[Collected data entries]
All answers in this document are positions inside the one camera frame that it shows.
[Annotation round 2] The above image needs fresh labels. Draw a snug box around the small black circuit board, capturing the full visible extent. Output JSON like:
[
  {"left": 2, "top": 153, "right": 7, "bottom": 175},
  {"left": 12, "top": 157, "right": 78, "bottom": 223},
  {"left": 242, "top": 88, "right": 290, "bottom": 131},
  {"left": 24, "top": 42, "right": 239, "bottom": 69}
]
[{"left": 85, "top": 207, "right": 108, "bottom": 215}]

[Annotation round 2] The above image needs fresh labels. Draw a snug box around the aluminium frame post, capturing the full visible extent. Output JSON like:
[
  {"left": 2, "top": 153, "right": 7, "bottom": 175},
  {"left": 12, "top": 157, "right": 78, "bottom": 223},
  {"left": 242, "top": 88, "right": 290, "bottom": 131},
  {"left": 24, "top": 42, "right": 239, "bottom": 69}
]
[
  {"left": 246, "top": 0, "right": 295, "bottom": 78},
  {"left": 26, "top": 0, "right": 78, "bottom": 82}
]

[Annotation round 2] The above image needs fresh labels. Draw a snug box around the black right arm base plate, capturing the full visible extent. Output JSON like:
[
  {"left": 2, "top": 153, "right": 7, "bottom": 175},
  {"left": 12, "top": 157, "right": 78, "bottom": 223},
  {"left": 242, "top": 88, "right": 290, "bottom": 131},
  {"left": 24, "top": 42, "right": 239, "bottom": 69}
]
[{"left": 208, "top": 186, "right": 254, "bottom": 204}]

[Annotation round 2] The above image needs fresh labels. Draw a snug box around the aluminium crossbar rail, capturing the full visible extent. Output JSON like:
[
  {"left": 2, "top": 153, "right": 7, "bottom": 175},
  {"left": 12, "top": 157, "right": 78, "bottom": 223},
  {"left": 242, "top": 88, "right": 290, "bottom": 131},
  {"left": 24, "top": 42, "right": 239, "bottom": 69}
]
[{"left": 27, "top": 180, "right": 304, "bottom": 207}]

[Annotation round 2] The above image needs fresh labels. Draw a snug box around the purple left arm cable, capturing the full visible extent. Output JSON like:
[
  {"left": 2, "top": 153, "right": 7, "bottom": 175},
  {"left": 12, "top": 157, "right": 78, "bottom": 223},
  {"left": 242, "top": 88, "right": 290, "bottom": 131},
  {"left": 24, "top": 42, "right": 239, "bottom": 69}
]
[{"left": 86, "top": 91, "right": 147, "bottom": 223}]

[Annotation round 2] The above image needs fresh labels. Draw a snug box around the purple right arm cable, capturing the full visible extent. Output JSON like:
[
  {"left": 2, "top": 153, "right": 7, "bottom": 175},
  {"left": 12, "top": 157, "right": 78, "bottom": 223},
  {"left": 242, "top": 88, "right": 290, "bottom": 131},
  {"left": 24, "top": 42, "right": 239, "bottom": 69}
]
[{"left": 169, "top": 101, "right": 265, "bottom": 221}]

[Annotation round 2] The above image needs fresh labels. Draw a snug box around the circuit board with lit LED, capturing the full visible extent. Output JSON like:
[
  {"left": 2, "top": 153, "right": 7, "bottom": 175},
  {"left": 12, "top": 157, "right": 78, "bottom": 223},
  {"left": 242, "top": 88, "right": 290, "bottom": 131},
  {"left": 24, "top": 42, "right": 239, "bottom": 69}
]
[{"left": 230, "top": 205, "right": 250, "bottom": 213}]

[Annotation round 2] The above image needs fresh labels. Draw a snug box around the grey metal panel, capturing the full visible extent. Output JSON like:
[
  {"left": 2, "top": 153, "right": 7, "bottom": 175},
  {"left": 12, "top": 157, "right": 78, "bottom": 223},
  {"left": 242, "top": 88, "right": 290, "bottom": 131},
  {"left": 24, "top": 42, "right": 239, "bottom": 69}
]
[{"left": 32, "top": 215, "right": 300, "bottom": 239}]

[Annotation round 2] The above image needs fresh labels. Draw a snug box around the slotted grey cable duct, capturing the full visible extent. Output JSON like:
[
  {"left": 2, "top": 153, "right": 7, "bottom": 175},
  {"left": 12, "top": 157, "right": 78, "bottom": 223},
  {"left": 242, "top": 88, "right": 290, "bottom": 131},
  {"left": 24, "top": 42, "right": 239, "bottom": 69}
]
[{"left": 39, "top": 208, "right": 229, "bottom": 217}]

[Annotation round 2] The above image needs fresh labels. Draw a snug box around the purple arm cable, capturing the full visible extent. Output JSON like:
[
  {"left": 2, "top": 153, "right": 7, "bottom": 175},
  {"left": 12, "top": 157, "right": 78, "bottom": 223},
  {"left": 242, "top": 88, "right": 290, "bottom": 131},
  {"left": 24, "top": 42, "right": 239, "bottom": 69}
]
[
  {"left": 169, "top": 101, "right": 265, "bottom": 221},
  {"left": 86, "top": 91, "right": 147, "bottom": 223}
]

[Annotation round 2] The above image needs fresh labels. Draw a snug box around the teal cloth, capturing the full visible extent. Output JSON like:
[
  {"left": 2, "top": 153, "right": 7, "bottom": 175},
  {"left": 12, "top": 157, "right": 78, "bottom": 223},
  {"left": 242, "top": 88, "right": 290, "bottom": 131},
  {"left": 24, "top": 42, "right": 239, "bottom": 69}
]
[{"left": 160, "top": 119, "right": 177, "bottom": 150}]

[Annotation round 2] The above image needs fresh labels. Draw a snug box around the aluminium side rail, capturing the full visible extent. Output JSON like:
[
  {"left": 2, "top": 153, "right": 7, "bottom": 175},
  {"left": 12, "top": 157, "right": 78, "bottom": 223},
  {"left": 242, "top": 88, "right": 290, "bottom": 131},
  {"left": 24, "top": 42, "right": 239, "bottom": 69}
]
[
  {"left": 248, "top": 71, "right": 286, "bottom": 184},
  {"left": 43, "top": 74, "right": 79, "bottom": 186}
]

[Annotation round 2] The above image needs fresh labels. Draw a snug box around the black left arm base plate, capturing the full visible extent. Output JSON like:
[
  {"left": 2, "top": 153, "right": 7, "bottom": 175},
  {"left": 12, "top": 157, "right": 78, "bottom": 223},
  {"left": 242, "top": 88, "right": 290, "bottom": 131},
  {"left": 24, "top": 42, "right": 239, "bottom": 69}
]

WHAT YOU HAVE TO DO: From the entries, report every line in which the string "board" occurs.

EXERCISE SOLUTION:
[Annotation round 2] The above image needs fresh labels. Draw a snug box around the small black circuit board, capturing the full visible extent. Output JSON like:
[Annotation round 2] The above image needs fresh labels. Draw a snug box around the circuit board with lit LED, capturing the full visible extent. Output JSON like:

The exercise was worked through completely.